- [Exercise requirements] Work out how many lines in the data include the string "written"; reply with that number alone.

- [Raw data]
<<<<
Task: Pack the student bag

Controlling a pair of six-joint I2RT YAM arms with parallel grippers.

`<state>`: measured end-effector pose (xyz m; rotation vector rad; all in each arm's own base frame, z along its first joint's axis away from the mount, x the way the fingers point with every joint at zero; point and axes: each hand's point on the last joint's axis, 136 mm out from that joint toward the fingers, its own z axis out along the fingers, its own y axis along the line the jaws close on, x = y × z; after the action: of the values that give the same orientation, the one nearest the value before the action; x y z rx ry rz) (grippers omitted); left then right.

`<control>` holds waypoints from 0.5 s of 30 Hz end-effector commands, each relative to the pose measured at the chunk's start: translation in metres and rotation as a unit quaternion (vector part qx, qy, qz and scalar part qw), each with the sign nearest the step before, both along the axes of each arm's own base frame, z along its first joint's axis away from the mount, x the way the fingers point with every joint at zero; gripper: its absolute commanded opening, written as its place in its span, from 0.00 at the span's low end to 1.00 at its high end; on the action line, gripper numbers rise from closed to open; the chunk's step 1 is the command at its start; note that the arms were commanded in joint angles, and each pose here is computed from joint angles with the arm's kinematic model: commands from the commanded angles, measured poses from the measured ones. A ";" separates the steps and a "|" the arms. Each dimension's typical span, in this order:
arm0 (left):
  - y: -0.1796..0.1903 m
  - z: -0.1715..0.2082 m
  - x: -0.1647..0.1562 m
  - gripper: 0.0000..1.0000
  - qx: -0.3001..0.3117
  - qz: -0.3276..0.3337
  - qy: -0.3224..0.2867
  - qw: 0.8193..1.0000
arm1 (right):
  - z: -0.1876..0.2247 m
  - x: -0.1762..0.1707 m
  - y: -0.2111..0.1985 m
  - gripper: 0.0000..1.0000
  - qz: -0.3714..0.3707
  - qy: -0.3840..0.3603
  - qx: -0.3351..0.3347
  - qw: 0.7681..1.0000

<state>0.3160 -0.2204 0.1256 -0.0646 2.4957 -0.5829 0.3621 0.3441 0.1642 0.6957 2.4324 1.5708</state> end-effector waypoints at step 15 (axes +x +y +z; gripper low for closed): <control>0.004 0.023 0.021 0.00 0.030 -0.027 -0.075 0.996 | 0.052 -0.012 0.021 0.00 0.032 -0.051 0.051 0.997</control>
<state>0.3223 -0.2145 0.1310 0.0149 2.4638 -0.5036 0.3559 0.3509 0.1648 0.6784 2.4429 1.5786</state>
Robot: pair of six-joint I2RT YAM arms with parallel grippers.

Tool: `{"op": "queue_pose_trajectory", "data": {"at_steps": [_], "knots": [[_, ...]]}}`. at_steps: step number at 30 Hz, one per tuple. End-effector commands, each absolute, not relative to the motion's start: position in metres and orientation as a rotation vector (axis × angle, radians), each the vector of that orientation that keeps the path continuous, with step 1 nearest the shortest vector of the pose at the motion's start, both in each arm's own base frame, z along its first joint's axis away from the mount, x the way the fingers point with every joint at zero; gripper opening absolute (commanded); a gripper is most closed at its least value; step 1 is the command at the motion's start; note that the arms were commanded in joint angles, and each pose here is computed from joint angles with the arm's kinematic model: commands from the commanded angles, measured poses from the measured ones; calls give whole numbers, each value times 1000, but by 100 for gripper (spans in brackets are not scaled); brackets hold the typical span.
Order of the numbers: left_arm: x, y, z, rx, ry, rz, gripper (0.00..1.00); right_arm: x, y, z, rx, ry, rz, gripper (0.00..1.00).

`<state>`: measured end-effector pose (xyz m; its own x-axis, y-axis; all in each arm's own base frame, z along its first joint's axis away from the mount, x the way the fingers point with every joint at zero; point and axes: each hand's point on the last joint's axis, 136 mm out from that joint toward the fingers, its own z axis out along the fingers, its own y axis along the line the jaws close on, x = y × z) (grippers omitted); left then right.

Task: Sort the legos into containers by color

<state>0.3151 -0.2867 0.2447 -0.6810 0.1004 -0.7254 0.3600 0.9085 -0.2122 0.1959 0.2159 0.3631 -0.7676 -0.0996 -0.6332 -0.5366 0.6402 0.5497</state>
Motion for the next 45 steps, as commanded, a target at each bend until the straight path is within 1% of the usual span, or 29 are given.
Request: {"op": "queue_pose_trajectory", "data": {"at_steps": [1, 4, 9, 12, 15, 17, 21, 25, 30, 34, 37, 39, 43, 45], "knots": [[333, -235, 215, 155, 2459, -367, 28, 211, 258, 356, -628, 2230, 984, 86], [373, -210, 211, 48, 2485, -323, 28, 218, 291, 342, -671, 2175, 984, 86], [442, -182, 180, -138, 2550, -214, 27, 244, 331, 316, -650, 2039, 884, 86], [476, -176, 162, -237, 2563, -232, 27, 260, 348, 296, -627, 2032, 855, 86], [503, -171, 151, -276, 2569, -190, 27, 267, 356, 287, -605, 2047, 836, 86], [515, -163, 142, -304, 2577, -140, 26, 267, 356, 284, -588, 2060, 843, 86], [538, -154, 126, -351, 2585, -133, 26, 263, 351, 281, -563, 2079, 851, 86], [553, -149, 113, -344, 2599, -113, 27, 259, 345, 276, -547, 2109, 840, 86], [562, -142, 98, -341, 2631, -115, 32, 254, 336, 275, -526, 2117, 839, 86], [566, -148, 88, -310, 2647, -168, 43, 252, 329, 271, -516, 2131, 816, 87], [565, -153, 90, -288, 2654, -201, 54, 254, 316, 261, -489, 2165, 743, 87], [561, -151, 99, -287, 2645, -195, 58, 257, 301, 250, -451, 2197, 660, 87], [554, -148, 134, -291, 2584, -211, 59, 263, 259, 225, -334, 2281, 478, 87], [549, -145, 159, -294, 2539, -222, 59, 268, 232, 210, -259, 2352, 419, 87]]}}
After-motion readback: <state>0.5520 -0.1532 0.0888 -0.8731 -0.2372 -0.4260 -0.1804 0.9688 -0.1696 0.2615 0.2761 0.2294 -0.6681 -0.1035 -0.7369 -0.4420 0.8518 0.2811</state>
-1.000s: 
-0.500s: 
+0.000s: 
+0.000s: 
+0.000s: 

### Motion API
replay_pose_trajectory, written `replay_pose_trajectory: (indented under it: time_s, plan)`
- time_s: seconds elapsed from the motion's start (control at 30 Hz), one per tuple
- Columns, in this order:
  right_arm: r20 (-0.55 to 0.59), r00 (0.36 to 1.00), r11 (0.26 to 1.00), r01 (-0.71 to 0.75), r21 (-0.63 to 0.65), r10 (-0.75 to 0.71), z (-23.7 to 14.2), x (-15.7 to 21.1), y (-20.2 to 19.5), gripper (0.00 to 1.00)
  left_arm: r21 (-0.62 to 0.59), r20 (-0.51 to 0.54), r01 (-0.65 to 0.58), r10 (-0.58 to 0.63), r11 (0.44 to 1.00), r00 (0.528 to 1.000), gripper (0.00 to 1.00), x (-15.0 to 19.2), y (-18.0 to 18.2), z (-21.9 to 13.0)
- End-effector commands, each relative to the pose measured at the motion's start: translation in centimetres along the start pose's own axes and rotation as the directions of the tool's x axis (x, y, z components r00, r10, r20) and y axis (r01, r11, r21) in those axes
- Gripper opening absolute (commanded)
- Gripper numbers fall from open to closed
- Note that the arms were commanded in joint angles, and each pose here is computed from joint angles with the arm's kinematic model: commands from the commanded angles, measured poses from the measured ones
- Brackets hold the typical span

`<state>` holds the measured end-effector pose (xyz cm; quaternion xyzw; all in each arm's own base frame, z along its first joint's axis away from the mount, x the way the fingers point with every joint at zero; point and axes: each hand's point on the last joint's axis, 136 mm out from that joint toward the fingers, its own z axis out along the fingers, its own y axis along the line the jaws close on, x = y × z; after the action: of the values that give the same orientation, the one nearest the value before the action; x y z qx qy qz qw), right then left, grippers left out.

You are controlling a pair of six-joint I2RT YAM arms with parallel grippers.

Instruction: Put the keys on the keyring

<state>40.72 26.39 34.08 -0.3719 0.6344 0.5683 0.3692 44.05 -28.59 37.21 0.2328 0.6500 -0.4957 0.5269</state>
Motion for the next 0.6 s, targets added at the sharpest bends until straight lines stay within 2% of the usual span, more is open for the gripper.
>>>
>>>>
- [Answer box] 2